WORK TO COMPLETE: In the entries that follow, the first line to write out is the one containing "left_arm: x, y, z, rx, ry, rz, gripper", and the last is the one containing "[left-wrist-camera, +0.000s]". Reproduce that stretch exactly, with nothing before or after it.

DATA SECTION:
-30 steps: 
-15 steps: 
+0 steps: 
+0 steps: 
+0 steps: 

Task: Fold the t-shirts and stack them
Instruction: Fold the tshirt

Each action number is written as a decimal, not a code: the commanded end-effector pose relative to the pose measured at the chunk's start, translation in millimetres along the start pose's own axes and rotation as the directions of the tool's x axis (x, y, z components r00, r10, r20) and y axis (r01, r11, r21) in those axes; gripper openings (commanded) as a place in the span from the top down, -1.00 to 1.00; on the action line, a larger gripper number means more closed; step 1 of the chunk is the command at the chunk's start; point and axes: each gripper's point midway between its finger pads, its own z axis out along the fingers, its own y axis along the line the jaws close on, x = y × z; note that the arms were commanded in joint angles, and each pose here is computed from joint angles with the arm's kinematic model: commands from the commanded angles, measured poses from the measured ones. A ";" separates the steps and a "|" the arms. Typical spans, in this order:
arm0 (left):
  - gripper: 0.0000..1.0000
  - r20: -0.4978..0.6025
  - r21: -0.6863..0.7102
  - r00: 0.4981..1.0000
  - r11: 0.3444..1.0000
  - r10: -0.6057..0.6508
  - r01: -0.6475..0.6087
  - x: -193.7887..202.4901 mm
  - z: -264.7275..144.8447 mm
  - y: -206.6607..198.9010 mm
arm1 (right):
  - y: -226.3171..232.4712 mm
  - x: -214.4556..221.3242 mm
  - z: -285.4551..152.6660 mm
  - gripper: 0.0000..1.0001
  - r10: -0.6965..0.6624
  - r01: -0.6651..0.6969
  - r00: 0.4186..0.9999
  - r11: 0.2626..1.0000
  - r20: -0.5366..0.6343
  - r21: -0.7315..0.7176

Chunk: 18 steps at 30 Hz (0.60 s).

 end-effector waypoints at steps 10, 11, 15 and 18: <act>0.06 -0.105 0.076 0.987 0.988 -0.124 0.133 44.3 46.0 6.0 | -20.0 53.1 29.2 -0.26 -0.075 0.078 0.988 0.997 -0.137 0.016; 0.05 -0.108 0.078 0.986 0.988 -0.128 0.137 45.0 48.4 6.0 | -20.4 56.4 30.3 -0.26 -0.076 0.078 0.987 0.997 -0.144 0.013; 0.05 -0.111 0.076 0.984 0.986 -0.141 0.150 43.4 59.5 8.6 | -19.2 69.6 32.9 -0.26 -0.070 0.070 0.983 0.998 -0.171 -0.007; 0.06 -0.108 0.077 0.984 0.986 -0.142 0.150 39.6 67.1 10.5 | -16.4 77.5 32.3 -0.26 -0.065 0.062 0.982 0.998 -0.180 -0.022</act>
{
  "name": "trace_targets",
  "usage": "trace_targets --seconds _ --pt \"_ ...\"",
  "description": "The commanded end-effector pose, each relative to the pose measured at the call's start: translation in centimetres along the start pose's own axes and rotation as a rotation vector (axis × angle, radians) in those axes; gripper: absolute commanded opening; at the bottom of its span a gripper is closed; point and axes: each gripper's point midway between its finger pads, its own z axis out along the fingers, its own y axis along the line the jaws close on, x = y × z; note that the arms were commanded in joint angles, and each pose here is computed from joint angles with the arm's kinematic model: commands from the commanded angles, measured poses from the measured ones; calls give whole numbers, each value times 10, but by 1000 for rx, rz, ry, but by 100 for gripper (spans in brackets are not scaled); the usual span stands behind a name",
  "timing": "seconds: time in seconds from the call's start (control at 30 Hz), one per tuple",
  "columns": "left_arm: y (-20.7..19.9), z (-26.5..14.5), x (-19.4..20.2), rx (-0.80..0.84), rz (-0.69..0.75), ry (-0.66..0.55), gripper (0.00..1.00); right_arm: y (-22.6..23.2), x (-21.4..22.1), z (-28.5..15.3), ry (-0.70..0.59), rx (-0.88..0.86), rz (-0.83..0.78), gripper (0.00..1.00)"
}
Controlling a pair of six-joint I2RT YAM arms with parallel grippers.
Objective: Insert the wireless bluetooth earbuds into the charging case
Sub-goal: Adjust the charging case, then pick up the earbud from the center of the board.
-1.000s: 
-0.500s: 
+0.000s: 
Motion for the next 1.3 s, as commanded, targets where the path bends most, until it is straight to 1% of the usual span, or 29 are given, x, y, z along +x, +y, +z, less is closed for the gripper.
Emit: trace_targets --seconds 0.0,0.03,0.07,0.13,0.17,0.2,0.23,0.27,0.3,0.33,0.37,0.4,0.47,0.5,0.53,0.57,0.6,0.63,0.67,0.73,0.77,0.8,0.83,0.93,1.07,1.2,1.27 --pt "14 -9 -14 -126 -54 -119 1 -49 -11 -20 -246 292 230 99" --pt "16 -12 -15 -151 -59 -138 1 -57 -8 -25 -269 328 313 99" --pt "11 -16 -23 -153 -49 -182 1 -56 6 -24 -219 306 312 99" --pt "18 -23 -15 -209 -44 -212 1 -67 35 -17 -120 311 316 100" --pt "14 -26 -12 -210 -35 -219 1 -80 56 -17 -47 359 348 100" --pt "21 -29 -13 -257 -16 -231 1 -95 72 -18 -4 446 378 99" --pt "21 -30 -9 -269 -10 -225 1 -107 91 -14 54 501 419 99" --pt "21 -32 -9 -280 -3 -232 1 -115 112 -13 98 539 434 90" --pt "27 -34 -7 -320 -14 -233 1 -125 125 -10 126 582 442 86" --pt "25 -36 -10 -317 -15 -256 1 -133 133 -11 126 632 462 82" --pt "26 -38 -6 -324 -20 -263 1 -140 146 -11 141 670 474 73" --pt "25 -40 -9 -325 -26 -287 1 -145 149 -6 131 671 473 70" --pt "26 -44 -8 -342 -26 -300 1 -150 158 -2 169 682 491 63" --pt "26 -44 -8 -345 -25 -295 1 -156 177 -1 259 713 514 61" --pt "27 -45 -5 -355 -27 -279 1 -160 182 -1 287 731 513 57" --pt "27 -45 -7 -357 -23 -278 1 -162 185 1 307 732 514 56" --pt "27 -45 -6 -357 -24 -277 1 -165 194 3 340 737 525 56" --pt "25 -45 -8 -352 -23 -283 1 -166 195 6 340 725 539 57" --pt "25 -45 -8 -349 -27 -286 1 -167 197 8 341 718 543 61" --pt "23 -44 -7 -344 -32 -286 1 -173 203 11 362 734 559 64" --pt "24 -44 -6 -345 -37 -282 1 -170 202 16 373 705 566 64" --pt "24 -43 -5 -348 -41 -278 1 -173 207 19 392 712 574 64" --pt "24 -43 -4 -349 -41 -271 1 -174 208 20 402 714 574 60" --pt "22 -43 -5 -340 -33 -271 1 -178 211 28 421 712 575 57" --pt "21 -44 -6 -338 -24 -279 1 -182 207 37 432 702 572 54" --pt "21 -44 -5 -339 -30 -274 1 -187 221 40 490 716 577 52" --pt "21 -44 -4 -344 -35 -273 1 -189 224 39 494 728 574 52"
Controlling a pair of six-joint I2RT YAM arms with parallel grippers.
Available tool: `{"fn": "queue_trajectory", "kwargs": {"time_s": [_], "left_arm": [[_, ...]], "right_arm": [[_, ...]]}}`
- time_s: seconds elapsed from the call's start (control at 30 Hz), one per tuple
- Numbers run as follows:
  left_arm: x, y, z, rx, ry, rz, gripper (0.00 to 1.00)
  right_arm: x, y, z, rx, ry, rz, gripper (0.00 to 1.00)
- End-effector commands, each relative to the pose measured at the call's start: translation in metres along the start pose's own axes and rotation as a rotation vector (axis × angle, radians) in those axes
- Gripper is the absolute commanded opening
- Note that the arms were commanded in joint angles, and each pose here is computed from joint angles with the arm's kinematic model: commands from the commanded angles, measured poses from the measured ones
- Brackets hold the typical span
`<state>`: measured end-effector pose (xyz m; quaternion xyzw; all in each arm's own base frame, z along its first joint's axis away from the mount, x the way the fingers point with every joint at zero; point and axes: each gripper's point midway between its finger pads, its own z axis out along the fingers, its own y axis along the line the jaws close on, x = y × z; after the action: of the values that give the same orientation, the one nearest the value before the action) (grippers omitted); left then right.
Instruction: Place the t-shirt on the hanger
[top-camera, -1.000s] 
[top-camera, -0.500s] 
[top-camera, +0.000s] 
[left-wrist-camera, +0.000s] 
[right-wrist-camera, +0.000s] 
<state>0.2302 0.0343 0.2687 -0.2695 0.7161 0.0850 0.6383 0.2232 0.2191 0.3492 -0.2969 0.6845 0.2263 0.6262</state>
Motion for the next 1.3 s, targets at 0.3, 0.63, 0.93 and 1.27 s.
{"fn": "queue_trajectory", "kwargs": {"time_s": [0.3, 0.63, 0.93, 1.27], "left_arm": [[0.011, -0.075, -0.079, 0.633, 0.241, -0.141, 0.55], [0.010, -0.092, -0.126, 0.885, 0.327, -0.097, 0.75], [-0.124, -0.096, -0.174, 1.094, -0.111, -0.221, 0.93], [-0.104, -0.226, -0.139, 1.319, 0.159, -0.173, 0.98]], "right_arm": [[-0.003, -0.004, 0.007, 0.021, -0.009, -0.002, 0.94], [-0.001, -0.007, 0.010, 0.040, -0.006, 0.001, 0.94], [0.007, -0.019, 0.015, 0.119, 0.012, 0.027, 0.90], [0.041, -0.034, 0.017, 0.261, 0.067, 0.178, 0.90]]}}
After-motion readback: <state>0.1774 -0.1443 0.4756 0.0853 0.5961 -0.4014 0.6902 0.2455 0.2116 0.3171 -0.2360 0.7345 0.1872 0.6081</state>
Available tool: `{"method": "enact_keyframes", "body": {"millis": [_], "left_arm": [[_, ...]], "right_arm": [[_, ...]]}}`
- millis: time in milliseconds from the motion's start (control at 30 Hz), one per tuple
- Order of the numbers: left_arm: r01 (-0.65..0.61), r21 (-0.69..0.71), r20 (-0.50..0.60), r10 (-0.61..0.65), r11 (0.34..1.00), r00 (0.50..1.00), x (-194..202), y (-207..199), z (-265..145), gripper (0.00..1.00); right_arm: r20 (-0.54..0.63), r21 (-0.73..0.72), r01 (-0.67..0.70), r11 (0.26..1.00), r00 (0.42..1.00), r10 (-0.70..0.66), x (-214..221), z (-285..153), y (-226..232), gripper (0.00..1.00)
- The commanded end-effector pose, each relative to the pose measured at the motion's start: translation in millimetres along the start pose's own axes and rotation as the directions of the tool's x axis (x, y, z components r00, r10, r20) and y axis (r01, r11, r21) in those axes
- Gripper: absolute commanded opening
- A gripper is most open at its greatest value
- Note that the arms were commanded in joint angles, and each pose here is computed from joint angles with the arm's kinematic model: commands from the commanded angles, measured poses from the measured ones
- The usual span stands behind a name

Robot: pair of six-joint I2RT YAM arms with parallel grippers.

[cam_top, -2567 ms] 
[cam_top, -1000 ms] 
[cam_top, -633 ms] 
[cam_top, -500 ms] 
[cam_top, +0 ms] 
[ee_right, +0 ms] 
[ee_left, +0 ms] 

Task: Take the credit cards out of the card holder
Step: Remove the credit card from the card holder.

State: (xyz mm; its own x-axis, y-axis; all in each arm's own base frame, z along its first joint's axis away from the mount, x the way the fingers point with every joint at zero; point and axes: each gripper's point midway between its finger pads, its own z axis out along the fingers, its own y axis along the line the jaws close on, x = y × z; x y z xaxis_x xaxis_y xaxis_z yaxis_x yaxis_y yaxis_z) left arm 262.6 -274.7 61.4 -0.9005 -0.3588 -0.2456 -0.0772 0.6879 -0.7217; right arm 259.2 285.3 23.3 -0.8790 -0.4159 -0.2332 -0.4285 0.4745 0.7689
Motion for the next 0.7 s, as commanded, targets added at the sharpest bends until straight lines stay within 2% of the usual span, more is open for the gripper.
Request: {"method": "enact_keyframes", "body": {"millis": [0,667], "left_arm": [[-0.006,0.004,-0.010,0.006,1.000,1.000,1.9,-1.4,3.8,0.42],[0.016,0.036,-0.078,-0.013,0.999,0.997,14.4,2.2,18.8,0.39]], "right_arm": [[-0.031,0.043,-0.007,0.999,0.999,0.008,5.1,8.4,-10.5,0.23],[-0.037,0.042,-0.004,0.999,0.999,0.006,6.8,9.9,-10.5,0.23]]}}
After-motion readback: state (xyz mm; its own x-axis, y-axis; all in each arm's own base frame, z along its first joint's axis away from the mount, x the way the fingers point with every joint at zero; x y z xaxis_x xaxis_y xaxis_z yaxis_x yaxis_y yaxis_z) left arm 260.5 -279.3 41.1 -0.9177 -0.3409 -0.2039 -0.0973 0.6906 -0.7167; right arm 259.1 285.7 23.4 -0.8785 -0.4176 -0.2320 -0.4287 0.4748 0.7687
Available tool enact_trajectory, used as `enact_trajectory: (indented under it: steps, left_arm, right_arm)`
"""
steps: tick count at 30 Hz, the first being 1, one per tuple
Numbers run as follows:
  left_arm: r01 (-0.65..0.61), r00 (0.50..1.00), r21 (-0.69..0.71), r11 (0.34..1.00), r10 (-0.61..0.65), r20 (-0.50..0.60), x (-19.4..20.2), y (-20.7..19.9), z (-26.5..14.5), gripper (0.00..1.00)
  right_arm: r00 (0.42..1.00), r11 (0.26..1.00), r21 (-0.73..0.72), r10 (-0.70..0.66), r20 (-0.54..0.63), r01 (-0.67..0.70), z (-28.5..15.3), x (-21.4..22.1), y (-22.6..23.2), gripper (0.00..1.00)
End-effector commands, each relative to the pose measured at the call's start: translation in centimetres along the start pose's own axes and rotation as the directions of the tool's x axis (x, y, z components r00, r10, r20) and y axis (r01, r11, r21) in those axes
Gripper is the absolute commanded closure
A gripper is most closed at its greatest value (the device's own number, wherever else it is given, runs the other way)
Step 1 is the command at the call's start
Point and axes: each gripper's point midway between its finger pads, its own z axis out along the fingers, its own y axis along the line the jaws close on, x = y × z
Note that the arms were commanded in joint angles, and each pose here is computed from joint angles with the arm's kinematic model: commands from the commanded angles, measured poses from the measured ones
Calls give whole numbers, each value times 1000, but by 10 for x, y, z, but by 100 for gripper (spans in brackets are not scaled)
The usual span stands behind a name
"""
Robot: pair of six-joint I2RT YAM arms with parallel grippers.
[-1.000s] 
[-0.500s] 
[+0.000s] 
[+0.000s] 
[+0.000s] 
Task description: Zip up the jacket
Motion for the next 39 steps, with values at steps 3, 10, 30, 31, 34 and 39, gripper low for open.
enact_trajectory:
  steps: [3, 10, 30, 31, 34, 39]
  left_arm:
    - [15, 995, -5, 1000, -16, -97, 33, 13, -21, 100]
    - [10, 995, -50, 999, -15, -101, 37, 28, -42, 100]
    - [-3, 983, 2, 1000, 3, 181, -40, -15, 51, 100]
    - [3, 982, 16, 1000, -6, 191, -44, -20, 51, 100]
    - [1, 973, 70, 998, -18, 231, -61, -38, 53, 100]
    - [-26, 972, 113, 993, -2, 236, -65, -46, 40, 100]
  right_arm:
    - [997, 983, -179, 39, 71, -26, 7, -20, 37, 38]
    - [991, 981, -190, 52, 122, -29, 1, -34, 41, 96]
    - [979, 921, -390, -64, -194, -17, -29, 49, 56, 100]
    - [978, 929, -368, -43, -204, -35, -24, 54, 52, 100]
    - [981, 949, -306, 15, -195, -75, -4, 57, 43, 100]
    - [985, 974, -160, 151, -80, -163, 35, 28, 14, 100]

SOLUTION FOR THIS EXERCISE:
  left_arm: x, y, z, rx, ry, rz, gripper (0.00 to 1.00)
  right_arm: x, y, z, rx, ry, rz, gripper (0.00 to 1.00)
- End-effector commands, each relative to the pose measured at the call's start: translation in metres along the start pose's own axes and rotation as a rotation vector (axis × angle, radians) in those axes
- Gripper is the absolute commanded opening
- Note that the arms were commanded in joint angles, and each pose here is computed from joint angles with the arm's kinematic model: commands from the commanded angles, measured poses from the measured ones
- Brackets hold the typical span
`<state>`: measured end-effector pose (xyz m; quaternion xyzw; all in each arm's own base frame, z along its first joint's axis away from the mount, x the way the fingers point with every joint at zero; point and axes: each gripper's point midway between its finger pads, its own z axis out along the fingers, its own y axis along the line the jaws close on, x = y × z; after the action: of the values that give the same orientation, the one nearest the value before the action) (grippers omitted); left then right.
Instruction: Place the t-shirt on the hanger
[top-camera, -1.000s] 
[top-camera, -0.500s] 
[top-camera, +0.000s] 
[left-wrist-camera, +0.000s] 

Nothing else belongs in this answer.